▶ _DATA TO USE_:
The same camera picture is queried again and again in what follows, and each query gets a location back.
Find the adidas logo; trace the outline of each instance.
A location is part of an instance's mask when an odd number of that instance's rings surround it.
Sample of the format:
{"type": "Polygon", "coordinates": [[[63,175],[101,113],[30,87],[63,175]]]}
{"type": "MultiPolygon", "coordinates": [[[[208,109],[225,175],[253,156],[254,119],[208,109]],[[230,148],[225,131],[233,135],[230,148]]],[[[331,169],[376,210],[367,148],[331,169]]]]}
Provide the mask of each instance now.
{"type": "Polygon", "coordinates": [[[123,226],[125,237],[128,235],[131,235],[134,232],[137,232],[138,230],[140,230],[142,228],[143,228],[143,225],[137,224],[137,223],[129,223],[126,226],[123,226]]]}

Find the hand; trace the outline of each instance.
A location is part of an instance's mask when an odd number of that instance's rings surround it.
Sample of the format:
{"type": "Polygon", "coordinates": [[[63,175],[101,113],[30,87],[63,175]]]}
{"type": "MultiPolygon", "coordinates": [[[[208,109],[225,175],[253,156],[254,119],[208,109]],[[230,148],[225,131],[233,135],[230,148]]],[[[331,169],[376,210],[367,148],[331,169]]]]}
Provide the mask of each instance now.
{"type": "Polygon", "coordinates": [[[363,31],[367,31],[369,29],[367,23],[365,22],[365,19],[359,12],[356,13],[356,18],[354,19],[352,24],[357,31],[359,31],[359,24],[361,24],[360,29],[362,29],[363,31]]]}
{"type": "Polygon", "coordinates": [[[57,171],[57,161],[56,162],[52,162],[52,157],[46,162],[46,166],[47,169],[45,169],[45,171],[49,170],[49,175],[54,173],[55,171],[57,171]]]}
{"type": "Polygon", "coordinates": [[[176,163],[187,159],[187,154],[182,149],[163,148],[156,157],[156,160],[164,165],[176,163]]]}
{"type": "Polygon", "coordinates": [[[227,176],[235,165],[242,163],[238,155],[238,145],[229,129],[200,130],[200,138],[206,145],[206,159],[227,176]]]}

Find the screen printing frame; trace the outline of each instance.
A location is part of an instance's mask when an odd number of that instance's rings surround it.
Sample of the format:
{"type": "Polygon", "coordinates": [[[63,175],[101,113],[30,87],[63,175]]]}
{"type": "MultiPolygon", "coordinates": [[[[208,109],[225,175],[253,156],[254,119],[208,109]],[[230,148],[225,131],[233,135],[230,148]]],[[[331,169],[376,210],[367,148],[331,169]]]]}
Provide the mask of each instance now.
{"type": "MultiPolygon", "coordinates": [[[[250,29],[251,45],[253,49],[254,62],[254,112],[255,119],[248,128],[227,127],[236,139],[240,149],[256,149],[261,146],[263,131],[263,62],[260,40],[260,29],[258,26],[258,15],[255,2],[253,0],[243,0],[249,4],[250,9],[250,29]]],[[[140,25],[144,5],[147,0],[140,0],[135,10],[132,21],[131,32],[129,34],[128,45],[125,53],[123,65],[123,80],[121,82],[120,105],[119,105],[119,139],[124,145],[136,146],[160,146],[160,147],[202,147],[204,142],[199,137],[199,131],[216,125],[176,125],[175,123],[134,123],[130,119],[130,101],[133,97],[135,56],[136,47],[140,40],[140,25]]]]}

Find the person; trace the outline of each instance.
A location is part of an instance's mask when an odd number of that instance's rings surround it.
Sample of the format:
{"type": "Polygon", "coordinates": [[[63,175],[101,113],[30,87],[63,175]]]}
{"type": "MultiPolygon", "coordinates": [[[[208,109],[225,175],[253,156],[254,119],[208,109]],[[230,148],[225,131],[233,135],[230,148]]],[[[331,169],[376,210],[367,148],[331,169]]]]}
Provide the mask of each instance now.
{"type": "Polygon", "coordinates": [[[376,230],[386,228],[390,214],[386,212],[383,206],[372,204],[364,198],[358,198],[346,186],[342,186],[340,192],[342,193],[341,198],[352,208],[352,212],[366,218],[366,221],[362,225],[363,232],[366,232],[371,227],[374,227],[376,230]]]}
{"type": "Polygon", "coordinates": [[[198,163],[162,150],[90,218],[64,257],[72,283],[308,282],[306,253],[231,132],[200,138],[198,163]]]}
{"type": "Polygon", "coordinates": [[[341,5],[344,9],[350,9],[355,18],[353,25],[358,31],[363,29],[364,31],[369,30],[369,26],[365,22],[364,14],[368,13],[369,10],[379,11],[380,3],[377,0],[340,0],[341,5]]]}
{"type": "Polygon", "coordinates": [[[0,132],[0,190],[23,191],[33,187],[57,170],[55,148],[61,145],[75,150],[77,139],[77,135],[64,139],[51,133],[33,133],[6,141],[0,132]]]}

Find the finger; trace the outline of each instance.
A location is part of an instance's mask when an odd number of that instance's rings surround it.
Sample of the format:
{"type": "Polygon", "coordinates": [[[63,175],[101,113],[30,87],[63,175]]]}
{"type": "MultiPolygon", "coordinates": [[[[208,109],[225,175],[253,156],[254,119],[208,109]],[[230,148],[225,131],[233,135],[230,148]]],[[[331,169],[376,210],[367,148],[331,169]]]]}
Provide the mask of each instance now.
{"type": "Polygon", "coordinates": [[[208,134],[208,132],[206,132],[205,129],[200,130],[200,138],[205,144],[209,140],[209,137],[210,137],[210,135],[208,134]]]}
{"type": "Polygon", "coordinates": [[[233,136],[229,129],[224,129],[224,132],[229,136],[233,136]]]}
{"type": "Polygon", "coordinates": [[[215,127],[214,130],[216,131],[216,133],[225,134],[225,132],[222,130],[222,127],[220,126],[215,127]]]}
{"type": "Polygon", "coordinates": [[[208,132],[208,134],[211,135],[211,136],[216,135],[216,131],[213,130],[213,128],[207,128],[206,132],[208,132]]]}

▶ _REQUIRED WORK_: Where the word "outline" shows up in a line of the listing, return that line.

▶ _YOUR RESPONSE_:
Find the adidas logo; trace the outline of each instance.
Find the hand; trace the outline of each instance.
Find the screen printing frame; trace the outline of each instance.
Find the person; trace the outline of each instance.
Find the finger; trace the outline of each instance.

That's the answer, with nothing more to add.